= US Chess Center =

American chess organization

The US Chess Center is an American non-profit organization that teaches at-risk youth in the Washington, D.C., area how to play chess.

The center runs chess tournaments and brings in high level chess players to speak to students. The Center is headquartered in Silver Spring, MD, and its president is David Mehler, an attorney.

Established in 1991, the Center opened in July 1992. In 1993, the Center brought the U.S. Chess Hall of Fame and Museum to Washington, D.C., from New Windsor, NY. In 1995 the Center published Macon Shibut's The U.S. Chess Hall of Fame. In 2001, the hall of fame and museum moved from Washington, first to Florida and then to St. Louis, MO.

== Programs ==
The Center was created to teach at-risk youth to play chess as a means of improving their academic and social skills.
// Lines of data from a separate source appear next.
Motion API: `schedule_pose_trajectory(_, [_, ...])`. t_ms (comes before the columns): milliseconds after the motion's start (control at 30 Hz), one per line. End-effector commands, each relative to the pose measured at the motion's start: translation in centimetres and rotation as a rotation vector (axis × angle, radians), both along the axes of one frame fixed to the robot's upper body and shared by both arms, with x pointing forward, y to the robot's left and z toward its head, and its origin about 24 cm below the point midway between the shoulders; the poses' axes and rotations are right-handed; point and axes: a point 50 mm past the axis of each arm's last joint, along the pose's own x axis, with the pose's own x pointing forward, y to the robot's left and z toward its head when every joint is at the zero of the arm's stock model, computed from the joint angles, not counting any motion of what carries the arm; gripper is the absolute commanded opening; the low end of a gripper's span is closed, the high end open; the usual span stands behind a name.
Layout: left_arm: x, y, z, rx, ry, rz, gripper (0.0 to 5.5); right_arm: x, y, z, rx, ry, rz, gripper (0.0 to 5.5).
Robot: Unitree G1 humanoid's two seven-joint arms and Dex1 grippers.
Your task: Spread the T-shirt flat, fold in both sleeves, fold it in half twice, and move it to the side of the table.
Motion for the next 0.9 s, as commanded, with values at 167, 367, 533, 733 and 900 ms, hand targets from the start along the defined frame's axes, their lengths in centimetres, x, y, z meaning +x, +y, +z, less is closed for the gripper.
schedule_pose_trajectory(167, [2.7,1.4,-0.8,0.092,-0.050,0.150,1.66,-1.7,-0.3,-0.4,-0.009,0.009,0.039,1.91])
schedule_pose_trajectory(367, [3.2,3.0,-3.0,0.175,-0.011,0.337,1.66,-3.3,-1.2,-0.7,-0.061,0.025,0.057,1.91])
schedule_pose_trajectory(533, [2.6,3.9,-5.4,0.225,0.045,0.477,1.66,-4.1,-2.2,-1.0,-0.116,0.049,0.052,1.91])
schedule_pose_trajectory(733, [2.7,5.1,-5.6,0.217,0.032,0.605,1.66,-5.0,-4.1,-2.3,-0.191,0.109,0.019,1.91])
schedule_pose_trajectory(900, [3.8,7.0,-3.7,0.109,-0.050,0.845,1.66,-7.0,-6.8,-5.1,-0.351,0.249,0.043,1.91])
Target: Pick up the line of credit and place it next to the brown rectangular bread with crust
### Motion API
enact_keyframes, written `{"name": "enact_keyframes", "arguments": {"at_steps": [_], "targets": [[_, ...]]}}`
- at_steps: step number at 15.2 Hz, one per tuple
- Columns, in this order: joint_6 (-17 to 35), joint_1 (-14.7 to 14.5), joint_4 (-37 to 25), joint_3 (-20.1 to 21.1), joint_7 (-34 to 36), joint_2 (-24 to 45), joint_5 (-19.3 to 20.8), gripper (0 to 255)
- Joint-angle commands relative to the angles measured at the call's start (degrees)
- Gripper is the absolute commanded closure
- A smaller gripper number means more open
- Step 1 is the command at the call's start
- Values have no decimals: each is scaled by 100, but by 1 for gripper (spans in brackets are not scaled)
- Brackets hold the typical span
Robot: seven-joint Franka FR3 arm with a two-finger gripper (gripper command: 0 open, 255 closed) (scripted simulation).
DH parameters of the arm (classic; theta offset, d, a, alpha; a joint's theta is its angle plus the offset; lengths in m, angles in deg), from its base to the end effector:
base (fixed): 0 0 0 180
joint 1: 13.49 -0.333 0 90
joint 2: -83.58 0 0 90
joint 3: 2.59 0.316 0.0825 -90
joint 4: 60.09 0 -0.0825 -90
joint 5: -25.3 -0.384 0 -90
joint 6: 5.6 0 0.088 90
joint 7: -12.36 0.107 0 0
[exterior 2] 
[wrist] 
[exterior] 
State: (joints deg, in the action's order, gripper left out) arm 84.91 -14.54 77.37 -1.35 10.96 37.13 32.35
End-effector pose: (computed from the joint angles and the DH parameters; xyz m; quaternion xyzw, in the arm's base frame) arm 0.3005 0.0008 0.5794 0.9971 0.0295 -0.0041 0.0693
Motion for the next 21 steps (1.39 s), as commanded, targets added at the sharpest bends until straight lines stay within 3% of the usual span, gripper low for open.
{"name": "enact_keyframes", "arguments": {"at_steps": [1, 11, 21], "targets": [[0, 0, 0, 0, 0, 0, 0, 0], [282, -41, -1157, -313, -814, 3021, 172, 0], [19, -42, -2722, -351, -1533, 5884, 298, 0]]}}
The Center has created chess programs in more than 130 locations, mainly public schools, in Washington, D.C., and its surrounding suburbs. These programs included before- and after-school chess clubs as well as classes for students during the academic day. More than 30,000 students have been in the Center's classes, completing at least one 15-week program.

== Competitions ==
The Center has run chess competitions for players of all ages and led discussions of top-level competitions. It has hosted chess notables such as Garry Kasparov, Maurice Ashley, and Rochelle Ballantyne.

The Center has hosted 11 national championship tournaments: It co-sponsored the U.S. Cadet Chess Championship (the official national championship for players under age 16) from 1993 through 1996 and sponsored the United States Armed Forces Chess Championship from 1994 through 2000.

== Awards ==
The Center received the 1996 Committee on Chess in Education Award and the 2012 United States Chess Federation Scholastic Service Award.